Work to complete.
Using the listing that follows, return every line with the word "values".

Supplied information.

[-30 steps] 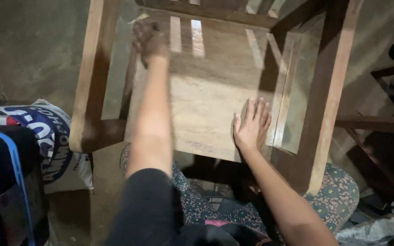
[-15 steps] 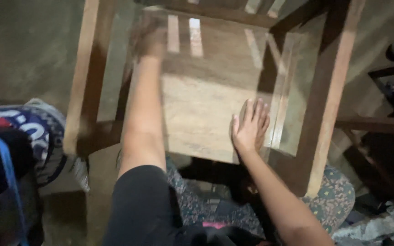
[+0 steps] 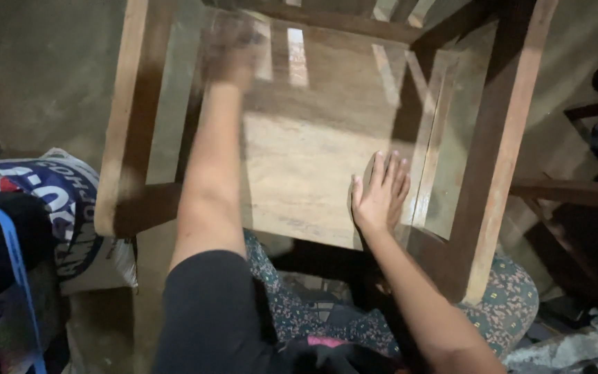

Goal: The person sands the wooden seat and frame of a chair using a piece of sandpaper.

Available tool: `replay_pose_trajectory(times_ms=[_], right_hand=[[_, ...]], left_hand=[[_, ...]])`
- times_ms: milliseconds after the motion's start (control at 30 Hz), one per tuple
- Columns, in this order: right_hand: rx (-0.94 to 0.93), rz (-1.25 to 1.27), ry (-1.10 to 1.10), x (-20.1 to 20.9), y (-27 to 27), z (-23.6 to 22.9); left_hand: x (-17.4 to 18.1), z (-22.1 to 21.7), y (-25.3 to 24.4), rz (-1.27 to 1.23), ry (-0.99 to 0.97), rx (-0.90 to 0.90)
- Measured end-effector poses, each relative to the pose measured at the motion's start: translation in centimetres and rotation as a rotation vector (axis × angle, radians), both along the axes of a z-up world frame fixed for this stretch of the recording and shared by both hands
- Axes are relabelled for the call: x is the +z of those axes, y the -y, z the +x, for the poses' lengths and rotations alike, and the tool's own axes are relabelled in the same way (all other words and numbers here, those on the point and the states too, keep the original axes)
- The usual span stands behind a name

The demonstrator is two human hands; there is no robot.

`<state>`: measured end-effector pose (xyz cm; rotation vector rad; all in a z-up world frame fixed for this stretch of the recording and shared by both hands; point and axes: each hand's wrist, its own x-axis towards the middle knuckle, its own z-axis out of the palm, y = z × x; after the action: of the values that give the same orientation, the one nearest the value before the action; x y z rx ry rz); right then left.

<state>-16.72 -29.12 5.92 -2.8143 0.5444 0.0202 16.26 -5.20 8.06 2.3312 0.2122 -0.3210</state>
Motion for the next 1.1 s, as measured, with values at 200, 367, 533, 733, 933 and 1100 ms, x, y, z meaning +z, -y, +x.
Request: replay_pose_trajectory(times_ms=[200, 367, 533, 733, 933, 1100], right_hand=[[0.006, -0.031, -0.022, -0.6, 0.1, -0.2], [0.005, -0.027, -0.054, -0.5, 0.1, 0.0], [0.023, -0.116, 0.105, -1.8, 0.5, -0.4], [-0.003, -0.044, -0.025, -0.5, 0.1, -0.1], [0.017, -0.065, 0.023, -0.2, 0.1, 0.0], [0.001, -0.038, 0.052, -0.7, 0.0, -0.1]], left_hand=[[-3.9, 1.5, 1.3, 0.322, 0.040, -0.031], [-5.2, -7.9, 15.9, -0.136, -0.354, -0.099], [-24.5, -3.0, 11.7, 0.533, -0.047, -0.811], [-8.3, 4.6, -4.8, 0.473, 0.114, -0.027], [3.6, -7.2, 16.0, 0.016, -0.379, -0.152], [3.2, -10.2, 22.7, 0.336, -0.055, -0.633]])
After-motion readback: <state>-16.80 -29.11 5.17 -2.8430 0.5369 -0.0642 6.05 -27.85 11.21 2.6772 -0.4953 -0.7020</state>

Solution for this problem.
`<state>`: measured end-effector pose (xyz cm; rotation vector rad; all in a z-up world frame fixed for this stretch of the recording and shared by both hands; point and axes: each hand's wrist, its own x-axis towards the middle knuckle, its own z-axis out of the palm, y = z × x; after the action: of the values that give the same orientation, the one nearest the value before the action; x y z rx ry rz); right then left.
Motion for the next 1.1 s, as measured, with values at 200, 367, 533, 733, 933 and 1100 ms, x, y, z meaning +z, -y, +x.

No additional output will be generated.